Problem description
Could you print each line of the material below exactly?

Given data
==========

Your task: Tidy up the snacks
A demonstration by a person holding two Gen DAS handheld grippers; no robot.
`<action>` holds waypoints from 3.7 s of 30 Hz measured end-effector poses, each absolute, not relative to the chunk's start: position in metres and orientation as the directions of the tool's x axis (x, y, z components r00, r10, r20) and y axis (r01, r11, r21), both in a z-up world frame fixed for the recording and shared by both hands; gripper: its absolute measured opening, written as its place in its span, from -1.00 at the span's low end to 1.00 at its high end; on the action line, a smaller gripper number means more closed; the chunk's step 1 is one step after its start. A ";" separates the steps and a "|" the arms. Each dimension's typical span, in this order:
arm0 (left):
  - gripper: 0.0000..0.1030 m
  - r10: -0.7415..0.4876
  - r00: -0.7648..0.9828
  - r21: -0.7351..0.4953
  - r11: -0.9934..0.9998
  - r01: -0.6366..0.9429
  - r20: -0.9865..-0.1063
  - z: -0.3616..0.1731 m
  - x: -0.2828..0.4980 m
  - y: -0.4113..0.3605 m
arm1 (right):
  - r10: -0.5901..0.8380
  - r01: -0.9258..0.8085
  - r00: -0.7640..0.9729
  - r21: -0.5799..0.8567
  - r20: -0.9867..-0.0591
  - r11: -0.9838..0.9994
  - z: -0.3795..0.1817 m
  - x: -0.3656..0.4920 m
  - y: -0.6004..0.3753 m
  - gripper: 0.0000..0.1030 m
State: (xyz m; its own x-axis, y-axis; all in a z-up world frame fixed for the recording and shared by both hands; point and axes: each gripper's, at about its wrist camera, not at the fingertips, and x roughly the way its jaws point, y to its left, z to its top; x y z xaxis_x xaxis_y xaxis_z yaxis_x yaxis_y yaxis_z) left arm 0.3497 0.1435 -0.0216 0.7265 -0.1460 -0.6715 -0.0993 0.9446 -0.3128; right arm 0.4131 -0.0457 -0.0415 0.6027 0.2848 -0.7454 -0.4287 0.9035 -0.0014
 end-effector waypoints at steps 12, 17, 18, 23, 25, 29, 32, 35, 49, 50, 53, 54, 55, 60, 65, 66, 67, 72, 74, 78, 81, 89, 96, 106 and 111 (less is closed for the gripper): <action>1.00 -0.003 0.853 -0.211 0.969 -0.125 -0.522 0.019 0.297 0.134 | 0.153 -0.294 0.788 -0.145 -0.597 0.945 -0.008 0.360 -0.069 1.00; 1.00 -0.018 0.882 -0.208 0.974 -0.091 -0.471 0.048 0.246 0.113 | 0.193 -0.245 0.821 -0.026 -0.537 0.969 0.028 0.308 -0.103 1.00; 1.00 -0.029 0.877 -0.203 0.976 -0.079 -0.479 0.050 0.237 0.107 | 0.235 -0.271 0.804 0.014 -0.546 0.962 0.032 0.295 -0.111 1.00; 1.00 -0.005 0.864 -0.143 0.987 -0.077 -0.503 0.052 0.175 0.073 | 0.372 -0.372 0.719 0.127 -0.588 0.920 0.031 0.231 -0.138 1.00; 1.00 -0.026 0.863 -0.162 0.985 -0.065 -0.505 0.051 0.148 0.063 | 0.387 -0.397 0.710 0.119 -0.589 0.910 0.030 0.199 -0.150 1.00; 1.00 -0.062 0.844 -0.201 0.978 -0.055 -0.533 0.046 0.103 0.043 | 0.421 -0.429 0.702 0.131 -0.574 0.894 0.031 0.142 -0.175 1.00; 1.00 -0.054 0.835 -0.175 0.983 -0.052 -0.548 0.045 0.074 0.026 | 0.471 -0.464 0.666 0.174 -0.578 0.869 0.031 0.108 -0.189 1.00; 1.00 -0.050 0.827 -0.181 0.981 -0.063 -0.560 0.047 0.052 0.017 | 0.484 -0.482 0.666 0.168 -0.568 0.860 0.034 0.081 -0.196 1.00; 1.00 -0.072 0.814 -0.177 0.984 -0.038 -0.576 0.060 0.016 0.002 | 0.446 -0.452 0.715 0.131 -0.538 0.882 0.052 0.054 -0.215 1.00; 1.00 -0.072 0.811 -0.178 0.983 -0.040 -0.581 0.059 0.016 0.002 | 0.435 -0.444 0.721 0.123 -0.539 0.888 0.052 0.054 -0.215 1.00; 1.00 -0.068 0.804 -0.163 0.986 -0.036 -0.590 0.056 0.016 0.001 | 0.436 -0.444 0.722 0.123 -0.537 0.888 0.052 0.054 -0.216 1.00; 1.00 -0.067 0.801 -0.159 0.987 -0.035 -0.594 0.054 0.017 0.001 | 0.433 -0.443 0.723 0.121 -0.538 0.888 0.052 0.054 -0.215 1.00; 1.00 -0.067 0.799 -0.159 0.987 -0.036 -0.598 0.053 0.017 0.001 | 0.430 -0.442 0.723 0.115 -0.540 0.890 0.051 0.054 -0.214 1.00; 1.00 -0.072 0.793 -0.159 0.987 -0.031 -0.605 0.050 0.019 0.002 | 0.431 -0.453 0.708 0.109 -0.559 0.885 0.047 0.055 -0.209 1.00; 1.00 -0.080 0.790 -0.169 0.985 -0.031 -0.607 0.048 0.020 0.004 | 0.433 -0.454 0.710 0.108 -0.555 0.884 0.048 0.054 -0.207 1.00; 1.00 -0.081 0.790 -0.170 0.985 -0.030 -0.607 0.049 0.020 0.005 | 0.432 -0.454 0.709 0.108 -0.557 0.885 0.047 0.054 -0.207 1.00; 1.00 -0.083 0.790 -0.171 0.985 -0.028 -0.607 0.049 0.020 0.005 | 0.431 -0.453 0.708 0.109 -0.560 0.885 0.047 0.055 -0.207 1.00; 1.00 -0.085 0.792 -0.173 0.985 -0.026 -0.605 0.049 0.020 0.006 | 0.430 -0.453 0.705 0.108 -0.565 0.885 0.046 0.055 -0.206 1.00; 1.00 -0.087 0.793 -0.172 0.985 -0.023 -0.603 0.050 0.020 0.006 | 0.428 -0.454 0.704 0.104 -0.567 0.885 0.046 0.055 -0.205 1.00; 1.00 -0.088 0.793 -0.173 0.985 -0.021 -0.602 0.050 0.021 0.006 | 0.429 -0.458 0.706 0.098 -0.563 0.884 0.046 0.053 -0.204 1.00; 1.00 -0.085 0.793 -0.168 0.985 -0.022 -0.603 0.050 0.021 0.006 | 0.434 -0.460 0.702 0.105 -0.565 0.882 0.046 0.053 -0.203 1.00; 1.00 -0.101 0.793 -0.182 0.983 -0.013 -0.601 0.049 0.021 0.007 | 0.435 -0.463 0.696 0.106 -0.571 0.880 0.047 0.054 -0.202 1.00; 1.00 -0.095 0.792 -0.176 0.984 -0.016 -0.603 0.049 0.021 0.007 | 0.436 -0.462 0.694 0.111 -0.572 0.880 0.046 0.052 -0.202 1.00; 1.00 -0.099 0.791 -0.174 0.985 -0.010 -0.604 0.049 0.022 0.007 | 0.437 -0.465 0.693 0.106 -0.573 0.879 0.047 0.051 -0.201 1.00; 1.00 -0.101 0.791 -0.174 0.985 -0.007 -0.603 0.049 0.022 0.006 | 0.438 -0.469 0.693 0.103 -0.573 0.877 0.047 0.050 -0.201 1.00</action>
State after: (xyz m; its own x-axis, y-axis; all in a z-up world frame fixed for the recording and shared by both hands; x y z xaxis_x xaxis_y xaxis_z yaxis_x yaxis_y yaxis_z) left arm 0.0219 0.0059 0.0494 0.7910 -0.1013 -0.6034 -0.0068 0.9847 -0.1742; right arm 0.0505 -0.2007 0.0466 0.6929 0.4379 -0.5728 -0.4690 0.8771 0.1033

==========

Answer for this exercise
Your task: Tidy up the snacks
A demonstration by a person holding two Gen DAS handheld grippers; no robot.
`<action>` holds waypoints from 3.7 s of 30 Hz measured end-effector poses, each absolute, not relative to the chunk's start: position in metres and orientation as the directions of the tool's x axis (x, y, z components r00, r10, r20) and y axis (r01, r11, r21), both in a z-up world frame fixed for the recording and shared by both hands; gripper: its absolute measured opening, written as its place in its span, from -1.00 at the span's low end to 1.00 at its high end; on the action line, a smaller gripper number means more closed; the chunk's step 1 is one step after its start. A ";" separates the steps and a "|" the arms. Each dimension's typical span, in this order:
arm0 (left):
  - gripper: 0.0000..0.1030 m
  - r10: -0.7415..0.4876
  - r00: -0.7648..0.9828
  - r21: -0.7351..0.4953
  - r11: -0.9934..0.9998
  - r01: -0.6366..0.9429
  - r20: -0.9865..-0.1063
  - z: -0.3616..0.1731 m
  - x: -0.2828..0.4980 m
  - y: -0.4113..0.3605 m
arm1 (right):
  - r10: -0.5901..0.8380
  - r01: -0.9258..0.8085
  - r00: -0.7640..0.9729
  - r21: -0.5799..0.8567
  - r20: -0.9867..-0.0591
  - r11: -0.9838..0.9994
  - z: -0.3795..0.1817 m
  - x: -0.3656..0.4920 m
  - y: -0.6004..0.3753 m
  - gripper: 0.0000..0.1030 m
State: (xyz m; its own x-axis, y-axis; all in a z-up world frame fixed for the recording and shared by both hands; point and axes: each gripper's, at about its wrist camera, not at the fingertips, and x roughly the way its jaws point, y to its left, z to its top; x y z xaxis_x xaxis_y xaxis_z yaxis_x yaxis_y yaxis_z) left arm 0.3497 0.1435 -0.0216 0.7265 -0.1460 -0.6715 -0.0993 0.9446 -0.3128; right arm 0.4131 -0.0457 -0.0415 0.6027 0.2848 -0.7454 -0.4287 0.9035 -0.0014
 end-effector waypoints at steps 12, 17, 18, 23, 25, 29, 32, 35, 49, 50, 53, 54, 55, 60, 65, 66, 67, 72, 74, 78, 81, 89, 96, 106 and 111 (less is closed for the gripper): <action>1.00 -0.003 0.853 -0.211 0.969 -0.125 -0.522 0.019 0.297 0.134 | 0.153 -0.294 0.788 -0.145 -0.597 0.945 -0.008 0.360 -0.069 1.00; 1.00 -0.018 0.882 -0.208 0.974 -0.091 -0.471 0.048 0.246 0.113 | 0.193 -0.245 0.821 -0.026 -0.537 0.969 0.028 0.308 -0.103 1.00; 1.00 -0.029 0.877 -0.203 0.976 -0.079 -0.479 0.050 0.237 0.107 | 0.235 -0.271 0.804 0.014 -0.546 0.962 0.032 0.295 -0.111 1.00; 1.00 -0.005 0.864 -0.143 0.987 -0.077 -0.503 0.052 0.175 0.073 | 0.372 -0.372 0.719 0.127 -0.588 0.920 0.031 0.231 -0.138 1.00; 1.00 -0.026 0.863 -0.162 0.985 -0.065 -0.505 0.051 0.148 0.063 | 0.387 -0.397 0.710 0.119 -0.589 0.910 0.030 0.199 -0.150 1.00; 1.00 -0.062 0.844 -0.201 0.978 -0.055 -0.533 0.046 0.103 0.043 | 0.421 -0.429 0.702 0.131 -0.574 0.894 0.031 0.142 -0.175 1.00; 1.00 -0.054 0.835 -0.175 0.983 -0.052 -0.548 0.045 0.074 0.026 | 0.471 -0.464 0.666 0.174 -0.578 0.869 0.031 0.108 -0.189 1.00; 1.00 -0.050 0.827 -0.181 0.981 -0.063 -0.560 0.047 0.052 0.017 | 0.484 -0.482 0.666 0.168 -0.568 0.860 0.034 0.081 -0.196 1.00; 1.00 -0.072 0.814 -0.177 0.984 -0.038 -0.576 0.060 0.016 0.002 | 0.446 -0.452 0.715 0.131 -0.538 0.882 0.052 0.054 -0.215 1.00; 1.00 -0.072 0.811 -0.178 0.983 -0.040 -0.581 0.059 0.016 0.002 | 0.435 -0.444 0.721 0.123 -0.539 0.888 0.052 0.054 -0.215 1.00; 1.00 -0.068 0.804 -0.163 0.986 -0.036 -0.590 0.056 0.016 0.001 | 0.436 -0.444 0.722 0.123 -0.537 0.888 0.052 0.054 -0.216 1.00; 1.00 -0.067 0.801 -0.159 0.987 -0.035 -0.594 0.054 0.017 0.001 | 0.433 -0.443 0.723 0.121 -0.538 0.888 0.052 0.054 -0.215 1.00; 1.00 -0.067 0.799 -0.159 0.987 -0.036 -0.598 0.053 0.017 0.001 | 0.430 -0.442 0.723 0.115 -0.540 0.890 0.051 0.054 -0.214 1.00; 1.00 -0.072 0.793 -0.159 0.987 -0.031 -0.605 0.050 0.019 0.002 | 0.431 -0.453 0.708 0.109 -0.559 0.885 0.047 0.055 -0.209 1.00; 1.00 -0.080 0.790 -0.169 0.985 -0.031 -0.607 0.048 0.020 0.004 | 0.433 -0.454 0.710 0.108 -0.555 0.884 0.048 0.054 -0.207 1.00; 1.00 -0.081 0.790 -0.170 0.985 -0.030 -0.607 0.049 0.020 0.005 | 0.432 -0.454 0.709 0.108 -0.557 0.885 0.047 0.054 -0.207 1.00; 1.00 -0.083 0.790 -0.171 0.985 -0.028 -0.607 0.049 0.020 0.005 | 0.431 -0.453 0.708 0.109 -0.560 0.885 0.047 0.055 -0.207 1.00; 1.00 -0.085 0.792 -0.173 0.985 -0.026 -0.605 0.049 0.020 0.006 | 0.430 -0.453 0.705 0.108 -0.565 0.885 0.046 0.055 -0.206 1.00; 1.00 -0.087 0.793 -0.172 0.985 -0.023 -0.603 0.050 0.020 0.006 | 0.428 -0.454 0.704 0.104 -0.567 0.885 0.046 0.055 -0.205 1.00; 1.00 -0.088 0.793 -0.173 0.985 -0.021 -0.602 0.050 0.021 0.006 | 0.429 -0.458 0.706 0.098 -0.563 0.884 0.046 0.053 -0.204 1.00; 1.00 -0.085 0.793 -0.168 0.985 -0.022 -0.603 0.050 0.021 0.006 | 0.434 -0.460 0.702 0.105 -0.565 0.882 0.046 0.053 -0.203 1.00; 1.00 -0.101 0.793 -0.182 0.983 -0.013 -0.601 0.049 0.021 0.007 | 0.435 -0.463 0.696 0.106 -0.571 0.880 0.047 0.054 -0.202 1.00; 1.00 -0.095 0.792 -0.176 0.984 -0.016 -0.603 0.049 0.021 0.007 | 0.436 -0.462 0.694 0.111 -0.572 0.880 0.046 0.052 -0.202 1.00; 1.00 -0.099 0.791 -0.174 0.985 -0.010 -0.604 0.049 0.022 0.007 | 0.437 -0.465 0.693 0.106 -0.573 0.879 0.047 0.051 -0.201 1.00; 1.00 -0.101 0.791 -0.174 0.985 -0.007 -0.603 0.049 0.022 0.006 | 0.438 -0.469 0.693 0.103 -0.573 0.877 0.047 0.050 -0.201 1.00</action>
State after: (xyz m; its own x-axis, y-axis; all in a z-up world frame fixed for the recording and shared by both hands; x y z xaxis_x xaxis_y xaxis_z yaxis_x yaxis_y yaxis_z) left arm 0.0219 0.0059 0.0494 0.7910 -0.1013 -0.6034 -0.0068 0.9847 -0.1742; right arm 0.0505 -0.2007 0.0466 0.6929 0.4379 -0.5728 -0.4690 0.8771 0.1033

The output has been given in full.